# Work required
Look through the data that follows and say how many of its lines contain "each", giving the number only.

# Data provided
▬▬▬▬▬▬▬▬▬▬

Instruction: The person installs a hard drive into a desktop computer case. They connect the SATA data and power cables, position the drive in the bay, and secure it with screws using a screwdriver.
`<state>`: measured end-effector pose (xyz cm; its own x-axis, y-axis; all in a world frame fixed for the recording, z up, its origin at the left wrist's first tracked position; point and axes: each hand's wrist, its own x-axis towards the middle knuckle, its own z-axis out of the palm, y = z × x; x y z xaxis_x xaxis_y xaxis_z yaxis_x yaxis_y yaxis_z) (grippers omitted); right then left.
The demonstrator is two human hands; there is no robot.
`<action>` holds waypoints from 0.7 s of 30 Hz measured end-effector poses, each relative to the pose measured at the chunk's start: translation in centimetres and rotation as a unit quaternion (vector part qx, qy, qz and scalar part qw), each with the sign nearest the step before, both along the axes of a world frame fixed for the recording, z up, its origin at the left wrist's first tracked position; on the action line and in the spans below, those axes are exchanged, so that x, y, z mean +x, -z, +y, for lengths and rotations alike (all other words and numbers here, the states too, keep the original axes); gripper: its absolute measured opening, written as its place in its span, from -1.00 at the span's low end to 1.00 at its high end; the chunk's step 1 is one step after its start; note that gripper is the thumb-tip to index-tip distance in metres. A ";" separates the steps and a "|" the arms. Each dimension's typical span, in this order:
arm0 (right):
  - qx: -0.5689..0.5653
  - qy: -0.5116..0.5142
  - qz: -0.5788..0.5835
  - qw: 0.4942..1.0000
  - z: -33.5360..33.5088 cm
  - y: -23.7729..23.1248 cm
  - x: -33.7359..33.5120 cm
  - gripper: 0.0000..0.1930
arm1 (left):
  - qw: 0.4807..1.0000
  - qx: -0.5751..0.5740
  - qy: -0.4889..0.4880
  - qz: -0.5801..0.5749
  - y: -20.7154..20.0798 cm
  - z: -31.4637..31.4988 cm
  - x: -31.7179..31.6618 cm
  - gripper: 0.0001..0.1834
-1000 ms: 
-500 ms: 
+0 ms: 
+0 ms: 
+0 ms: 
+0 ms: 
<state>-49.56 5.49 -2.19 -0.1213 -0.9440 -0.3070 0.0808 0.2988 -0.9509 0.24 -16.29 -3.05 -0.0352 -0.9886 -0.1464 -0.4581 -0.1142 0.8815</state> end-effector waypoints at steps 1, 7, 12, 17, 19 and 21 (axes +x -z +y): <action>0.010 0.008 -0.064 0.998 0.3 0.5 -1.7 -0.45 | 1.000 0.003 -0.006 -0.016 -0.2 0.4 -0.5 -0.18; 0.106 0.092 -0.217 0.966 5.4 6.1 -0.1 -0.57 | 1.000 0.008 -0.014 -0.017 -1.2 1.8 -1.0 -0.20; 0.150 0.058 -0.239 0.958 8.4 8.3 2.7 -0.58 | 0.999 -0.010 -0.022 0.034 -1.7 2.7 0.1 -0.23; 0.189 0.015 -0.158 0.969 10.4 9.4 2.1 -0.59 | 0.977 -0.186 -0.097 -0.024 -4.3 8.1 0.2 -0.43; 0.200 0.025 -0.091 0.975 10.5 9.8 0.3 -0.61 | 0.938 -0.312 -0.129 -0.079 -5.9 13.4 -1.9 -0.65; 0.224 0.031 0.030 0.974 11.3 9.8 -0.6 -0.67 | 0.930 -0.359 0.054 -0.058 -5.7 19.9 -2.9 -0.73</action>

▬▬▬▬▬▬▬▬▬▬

# Exercise answer
2